Dementia: A Set of Symptoms
Dementia is a broad term that describes symptoms, including cognitive impairment. Alzheimer’s disease is one possible cause of dementia, but there are others, including:
- Huntington’s disease.
- Creutzfeldt-Jakob disease.
- Parkinson’s disease.
- Drug interactions.
- Vitamin deficiencies.
Symptoms of dementia are serious enough that they interfere with the normal activities of daily life. Along with cognitive impairment, symptoms can include memory loss, trouble with language, confusion, personality changes and impaired judgment. In addition, patients suffering from dementia may have problems moving, and they may hallucinate and become agitated and withdrawn.
To be diagnosed with dementia, a patient must demonstrate trouble with at least two cognitive functions, such as language and memory. Some causes of dementia, such as drug interactions, can be treated and reversed.
Alzheimer’s Disease: A Slow Progression
Alzheimer’s disease is just one of the multiple possible causes of dementia, but it accounts for as many as 70 percent of dementia cases in seniors. More than 5 million individuals in the United States currently are believed to suffer from Alzheimer’s.

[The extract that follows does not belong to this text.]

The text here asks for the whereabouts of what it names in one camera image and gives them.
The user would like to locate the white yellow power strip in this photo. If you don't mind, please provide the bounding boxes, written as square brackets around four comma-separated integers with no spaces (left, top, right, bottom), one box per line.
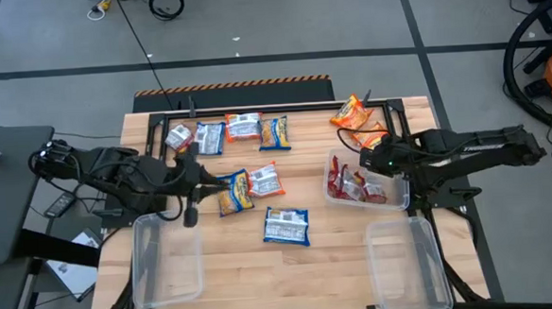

An autopsy after a patient’s death is the only way to diagnose Alzheimer’s with certainty. Symptoms of the disease typically become apparent after the age of 60, although early-onset Alzheimer’s can strike patients decades sooner.
Progression occurs slowly, with most patients gradually declining over a number of years.
The symptoms of Alzheimer’s can be similar to those found in other types of dementia and include:
- Confusion and disorientation.
- Problems with speaking and swallowing.
- Not knowing the time.
- Frequently losing personal items.
- Impaired ability to walk.
- Changes in behavior, personality and mood.
- Vision problems.
In the early stages, the disease can manifest as problems with remembering recent events, names and conversations. In addition, a patient may become depressed and apathetic.
Determining a Cause for Dementia
Doctors use a number of diagnostic tools in an effort to determine the cause of a patient’s dementia. Brain scans, blood tests and evaluations of mental status are among the screenings a doctor may use. In most cases, doctors can provide an accurate diagnosis of the cause.
Although dementia is sometimes reversible — for example, when it is caused by a vitamin deficiency — Alzheimer’s disease is progressive and irreversible.
Doctors do not completely understand the causes behind Alzheimer’s, but they believe that multiple factors can influence development of the disease; environment, genetics, age, lifestyle and other influences all can play a role.